Leaving out every picture, quote the data below exactly as it appears.

● ● ● ● ● ● ●

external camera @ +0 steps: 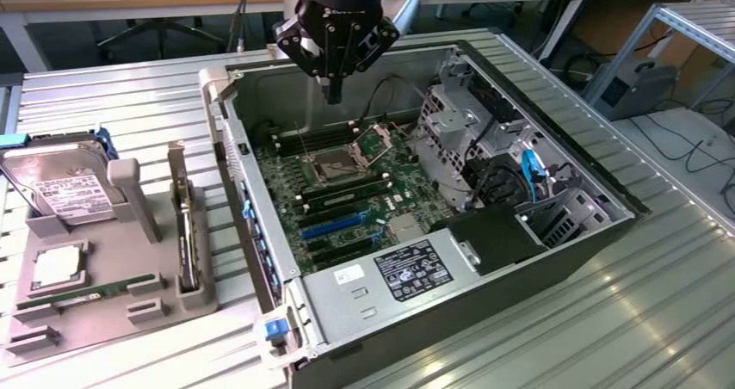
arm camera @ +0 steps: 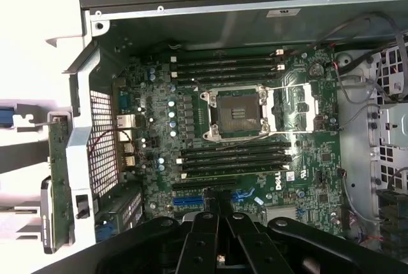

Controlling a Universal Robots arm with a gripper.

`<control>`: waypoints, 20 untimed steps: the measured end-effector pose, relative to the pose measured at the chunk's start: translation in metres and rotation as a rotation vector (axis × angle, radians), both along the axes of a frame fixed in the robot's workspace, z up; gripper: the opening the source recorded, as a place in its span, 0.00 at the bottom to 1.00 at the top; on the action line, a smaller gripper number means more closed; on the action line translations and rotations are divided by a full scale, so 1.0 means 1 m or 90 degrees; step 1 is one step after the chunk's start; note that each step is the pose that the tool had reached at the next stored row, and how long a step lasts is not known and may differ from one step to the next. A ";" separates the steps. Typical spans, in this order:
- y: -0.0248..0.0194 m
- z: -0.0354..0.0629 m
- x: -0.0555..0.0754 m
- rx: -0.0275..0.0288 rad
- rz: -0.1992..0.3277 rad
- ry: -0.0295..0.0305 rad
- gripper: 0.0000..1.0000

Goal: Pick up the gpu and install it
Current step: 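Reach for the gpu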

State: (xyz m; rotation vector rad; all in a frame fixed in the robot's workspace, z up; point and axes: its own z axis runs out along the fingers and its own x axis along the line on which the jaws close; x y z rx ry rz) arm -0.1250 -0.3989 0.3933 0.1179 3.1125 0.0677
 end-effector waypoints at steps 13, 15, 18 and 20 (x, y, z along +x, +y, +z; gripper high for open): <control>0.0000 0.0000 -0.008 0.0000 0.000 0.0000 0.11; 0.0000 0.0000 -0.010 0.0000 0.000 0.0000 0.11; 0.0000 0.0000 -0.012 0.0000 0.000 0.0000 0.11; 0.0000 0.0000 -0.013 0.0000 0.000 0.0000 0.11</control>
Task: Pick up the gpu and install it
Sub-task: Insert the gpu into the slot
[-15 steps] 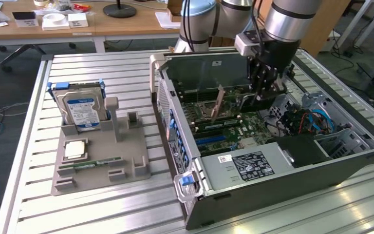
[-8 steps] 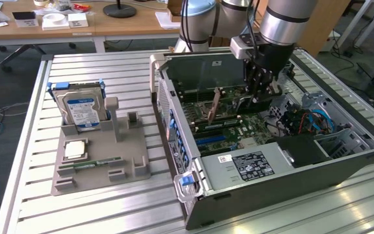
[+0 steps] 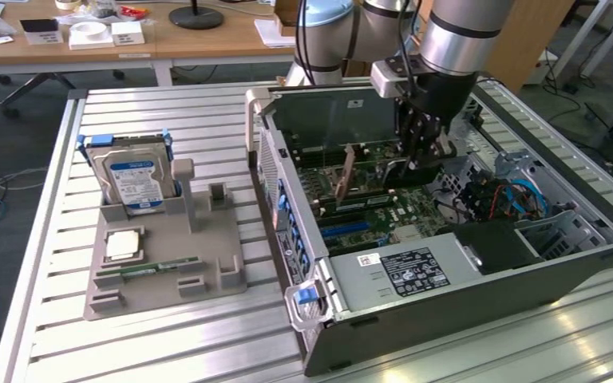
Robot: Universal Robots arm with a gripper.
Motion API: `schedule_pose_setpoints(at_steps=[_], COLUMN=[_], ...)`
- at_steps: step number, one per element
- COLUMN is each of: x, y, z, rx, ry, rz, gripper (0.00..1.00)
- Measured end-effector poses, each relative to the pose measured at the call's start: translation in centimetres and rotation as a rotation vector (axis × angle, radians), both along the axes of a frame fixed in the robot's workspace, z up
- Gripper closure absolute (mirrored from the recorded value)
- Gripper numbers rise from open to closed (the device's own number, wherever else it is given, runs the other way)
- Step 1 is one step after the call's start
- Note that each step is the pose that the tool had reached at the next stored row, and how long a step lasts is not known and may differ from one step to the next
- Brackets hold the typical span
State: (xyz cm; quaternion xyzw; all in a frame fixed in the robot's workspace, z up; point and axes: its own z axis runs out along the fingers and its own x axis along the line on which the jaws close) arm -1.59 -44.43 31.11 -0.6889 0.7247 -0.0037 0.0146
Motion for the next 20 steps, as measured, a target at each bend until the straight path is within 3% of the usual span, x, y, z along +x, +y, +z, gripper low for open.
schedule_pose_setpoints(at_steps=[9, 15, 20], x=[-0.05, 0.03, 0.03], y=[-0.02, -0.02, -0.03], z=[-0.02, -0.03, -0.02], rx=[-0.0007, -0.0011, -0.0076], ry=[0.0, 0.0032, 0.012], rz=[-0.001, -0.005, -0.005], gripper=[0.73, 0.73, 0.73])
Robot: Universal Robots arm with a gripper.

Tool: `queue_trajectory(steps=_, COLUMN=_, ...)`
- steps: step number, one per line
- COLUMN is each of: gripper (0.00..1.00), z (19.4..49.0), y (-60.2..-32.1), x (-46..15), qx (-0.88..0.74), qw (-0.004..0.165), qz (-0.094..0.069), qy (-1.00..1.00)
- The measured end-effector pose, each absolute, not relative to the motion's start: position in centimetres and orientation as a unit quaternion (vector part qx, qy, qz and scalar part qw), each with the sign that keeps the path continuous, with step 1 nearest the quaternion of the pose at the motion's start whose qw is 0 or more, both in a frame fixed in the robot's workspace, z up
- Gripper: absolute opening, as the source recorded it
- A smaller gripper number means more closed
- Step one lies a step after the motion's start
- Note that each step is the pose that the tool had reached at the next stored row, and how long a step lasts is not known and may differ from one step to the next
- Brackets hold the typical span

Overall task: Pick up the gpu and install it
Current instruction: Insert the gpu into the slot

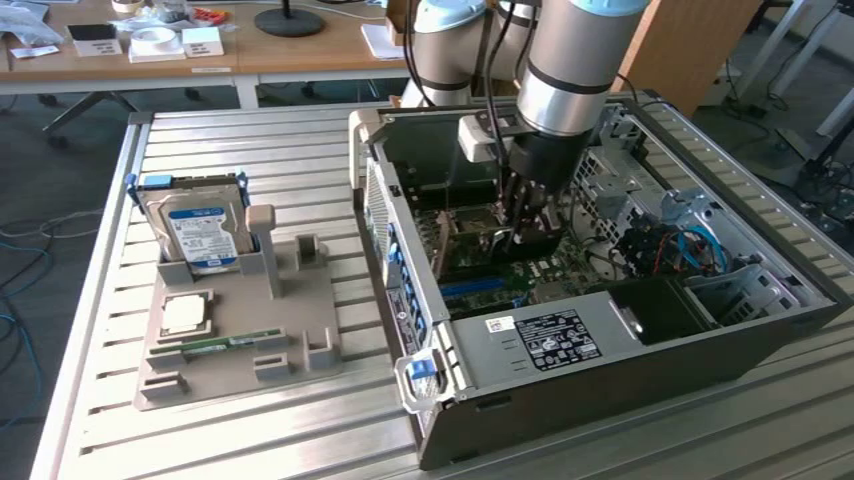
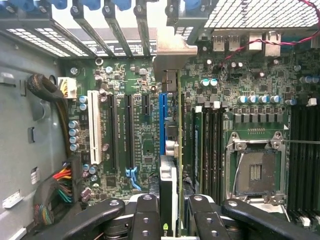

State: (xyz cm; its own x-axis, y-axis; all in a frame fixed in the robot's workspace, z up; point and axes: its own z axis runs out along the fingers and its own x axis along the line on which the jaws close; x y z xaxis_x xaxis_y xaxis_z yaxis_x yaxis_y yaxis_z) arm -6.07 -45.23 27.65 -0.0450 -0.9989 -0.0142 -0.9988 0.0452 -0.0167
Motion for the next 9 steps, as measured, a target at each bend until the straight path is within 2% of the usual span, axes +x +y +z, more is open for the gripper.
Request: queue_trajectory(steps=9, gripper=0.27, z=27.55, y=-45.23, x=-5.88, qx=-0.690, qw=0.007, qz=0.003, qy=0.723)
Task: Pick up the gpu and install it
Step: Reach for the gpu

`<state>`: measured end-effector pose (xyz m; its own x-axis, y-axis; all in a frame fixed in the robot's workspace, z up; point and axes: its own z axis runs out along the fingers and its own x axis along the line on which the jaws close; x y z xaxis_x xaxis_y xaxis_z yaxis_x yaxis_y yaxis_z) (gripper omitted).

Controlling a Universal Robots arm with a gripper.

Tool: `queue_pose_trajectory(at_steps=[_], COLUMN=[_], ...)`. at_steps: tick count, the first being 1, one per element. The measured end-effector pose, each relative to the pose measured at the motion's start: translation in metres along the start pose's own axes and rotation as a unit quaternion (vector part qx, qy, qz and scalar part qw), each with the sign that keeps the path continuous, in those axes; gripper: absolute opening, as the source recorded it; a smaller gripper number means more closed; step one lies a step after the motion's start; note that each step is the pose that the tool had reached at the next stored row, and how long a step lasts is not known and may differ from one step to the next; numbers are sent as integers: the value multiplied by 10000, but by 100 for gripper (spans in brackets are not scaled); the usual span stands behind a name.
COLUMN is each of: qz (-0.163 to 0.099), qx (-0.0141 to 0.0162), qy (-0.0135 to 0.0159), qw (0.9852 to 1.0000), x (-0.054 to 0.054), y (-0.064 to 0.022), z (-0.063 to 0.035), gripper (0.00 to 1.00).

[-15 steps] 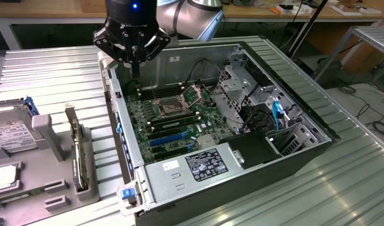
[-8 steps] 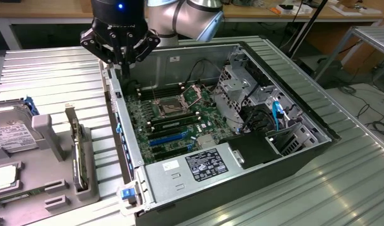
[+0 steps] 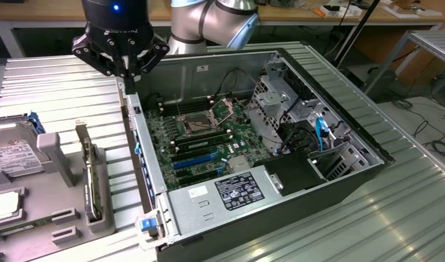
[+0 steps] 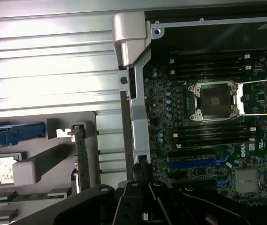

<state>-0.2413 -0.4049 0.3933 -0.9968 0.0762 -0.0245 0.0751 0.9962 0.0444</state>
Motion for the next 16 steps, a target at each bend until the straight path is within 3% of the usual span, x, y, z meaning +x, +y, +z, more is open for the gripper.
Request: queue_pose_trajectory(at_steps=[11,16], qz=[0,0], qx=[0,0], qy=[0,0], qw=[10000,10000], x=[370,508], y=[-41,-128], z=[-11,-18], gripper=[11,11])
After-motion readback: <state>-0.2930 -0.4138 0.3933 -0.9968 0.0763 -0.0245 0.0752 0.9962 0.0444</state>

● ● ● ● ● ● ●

- _Written solution_:
external camera @ +0 steps: 
arm camera @ +0 steps: 

Controlling a Universal Robots arm with a gripper.

`<control>`: waypoints, 20 untimed steps: the measured end-effector pose, relative to the pose measured at the chunk's start: translation in metres and rotation as a rotation vector (axis × angle, radians), both along the axes of a frame fixed in the robot's workspace, z up; gripper: the opening the source recorded, as a place in its span, 0.00 at the bottom to 1.00 at the top; on the action line, a smaller gripper number means more closed; on the action line translations and rotations are divided by a full scale, so 1.0 means 1 m or 90 degrees; step 1 is one step after the chunk's start; note that each step is the pose that the tool had reached at the next stored row, and how long a step lasts is not known and may differ from one step to the next. A ";" separates the steps. Typical spans, in this order:
- y: -0.0248..0.0194 m
- z: -0.0354..0.0629 m
- x: -0.0555..0.0754 m
- rx: -0.0275..0.0288 rad
- rz: -0.1992..0.3277 rad
- ry: -0.0295..0.0305 rad
- gripper: 0.0000..1.0000

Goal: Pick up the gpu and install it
Current step: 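Reach for the gpu
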
State: (xyz m; rotation vector rad; all in a frame fixed in the robot's workspace, z up; point and axes: its own z axis runs out along the fingers and its own x axis along the line on which the jaws close; x y z rx ry rz) arm -0.1250 -0.3989 0.3933 0.1179 3.1125 0.0677
 end-effector waypoints at steps 13, 15, 18 and 20 (x, y, z along +x, +y, +z; gripper high for open): <control>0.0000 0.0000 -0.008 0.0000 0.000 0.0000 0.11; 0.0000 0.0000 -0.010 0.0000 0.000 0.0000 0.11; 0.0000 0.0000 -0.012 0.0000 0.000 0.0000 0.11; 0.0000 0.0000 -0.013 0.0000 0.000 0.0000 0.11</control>
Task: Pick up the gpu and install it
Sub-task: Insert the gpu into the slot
[-15 steps] 
[-8 steps] 
[+0 steps] 
Robot: Universal Robots arm with a gripper.
Motion API: `schedule_pose_setpoints(at_steps=[_], COLUMN=[_], ...)`
- at_steps: step number, one per element
- COLUMN is each of: x, y, z, rx, ry, rz, gripper (0.00..1.00)
- Measured end-effector poses, each relative to the pose measured at the call's start: translation in centimetres and rotation as a rotation vector (axis × angle, radians), both along the axes of a frame fixed in the robot's workspace, z up
- Gripper closure absolute (mirrored from the recorded value)
- Gripper numbers rise from open to closed (the device's own number, wherever else it is given, runs the other way)
- Step 1 is one step after the call's start
- Note that each step is the pose that the tool had reached at the next stored row, and how long a step lasts is not known and may differ from one step to the next
- Brackets hold the typical span
State: (xyz cm; quaternion xyzw; all in a frame fixed in the robot's workspace, z up; point and axes: its own z axis runs out along the fingers and its own x axis along the line on which the jaws close) arm -1.59 -44.43 31.11 -0.6889 0.7247 -0.0037 0.0146
Motion for the next 20 steps, as measured, a target at each bend until the straight path is within 3% of the usual span, x, y, z along +x, +y, +z, gripper low for open.
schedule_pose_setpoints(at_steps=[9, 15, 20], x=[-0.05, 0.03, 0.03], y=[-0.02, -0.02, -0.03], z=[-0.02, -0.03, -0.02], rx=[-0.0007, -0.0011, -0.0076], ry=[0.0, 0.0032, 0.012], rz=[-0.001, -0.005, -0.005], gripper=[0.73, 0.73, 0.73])
Robot: Universal Robots arm with a gripper.

Tool: `queue_trajectory(steps=_, COLUMN=_, ...)`
- steps: step number, one per line
- COLUMN is each of: gripper (0.00..1.00), z (19.4..49.0), y (-60.2..-32.1), x (-46..15), qx (-0.88..0.74), qw (-0.004..0.165), qz (-0.094..0.069), qy (-1.00..1.00)
- The measured end-effector pose, each absolute, not relative to the motion's start: position in centimetres and orientation as a unit quaternion (vector part qx, qy, qz and scalar part qw), each with the sign that keeps the path continuous, with step 1 nearest the quaternion of the pose at the motion's start whose qw is 0 or more, both in a frame fixed in the robot's workspace, z up
- Gripper: absolute opening, as the source recorded it
- A smaller gripper number means more closed
- Step one lies a step after the motion's start
- Note that each step is the pose that the tool had reached at the next stored row, and how long a step lasts is not known and may differ from one step to the next
- Brackets hold the typical span

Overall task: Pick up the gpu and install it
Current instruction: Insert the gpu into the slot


State: (xyz cm; its own x-axis, y-axis; all in a frame fixed in the robot's workspace, z up; point and axes: its own z axis runs out along the fingers and its own x axis along the line on which the jaws close; x y z xaxis_x xaxis_y xaxis_z yaxis_x yaxis_y yaxis_z) arm -6.07 -45.23 27.65 -0.0450 -0.9989 -0.0142 -0.9988 0.0452 -0.0167
Motion for the next 9 steps, as measured, a target at each bend until the straight path is within 2% of the usual span, axes +x +y +z, more is open for the gripper.
Request: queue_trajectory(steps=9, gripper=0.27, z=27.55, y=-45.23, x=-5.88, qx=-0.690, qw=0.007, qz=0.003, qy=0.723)
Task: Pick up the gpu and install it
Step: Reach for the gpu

`<state>`: measured end-effector pose (xyz m; its own x-axis, y-axis; all in a frame fixed in the robot's workspace, z up; point and axes: its own z axis runs out along the fingers and its own x axis along the line on which the jaws close; x y z xaxis_x xaxis_y xaxis_z yaxis_x yaxis_y yaxis_z) (gripper omitted).

Controlling a Universal Robots arm with a gripper.

Tool: `queue_pose_trajectory(at_steps=[_], COLUMN=[_], ...)`. at_steps: tick count, the first being 1, one per element. The measured end-effector pose, each relative to the pose measured at the motion's start: translation in metres along the start pose's own axes and rotation as a unit quaternion (vector part qx, qy, qz and scalar part qw), each with the sign that keeps the path continuous, in those axes; gripper: absolute opening, as the source recorded it; a smaller gripper number means more closed; step one lies a step after the motion's start; note that each step is the pose that the tool had reached at the next stored row, and how long a step lasts is not known and may differ from one step to the next; numbers are sent as integers: the value multiplied by 10000, but by 100 for gripper (spans in brackets are not scaled); the usual span stands behind a name.
COLUMN is each of: qz (-0.163 to 0.099), qx (-0.0141 to 0.0162), qy (-0.0135 to 0.0159), qw (0.9852 to 1.0000), x (-0.054 to 0.054), y (-0.064 to 0.022), z (-0.063 to 0.035), gripper (0.00 to 1.00).

[-15 steps] 
[-8 steps] 
[+0 steps] 
[+0 steps] 

<state>-0.2413 -0.4049 0.3933 -0.9968 0.0762 -0.0245 0.0751 0.9962 0.0444</state>
Motion for the next 16 steps, a target at each bend until the straight path is within 3% of the usual span, x, y, z meaning +x, +y, +z, more is open for the gripper.
Request: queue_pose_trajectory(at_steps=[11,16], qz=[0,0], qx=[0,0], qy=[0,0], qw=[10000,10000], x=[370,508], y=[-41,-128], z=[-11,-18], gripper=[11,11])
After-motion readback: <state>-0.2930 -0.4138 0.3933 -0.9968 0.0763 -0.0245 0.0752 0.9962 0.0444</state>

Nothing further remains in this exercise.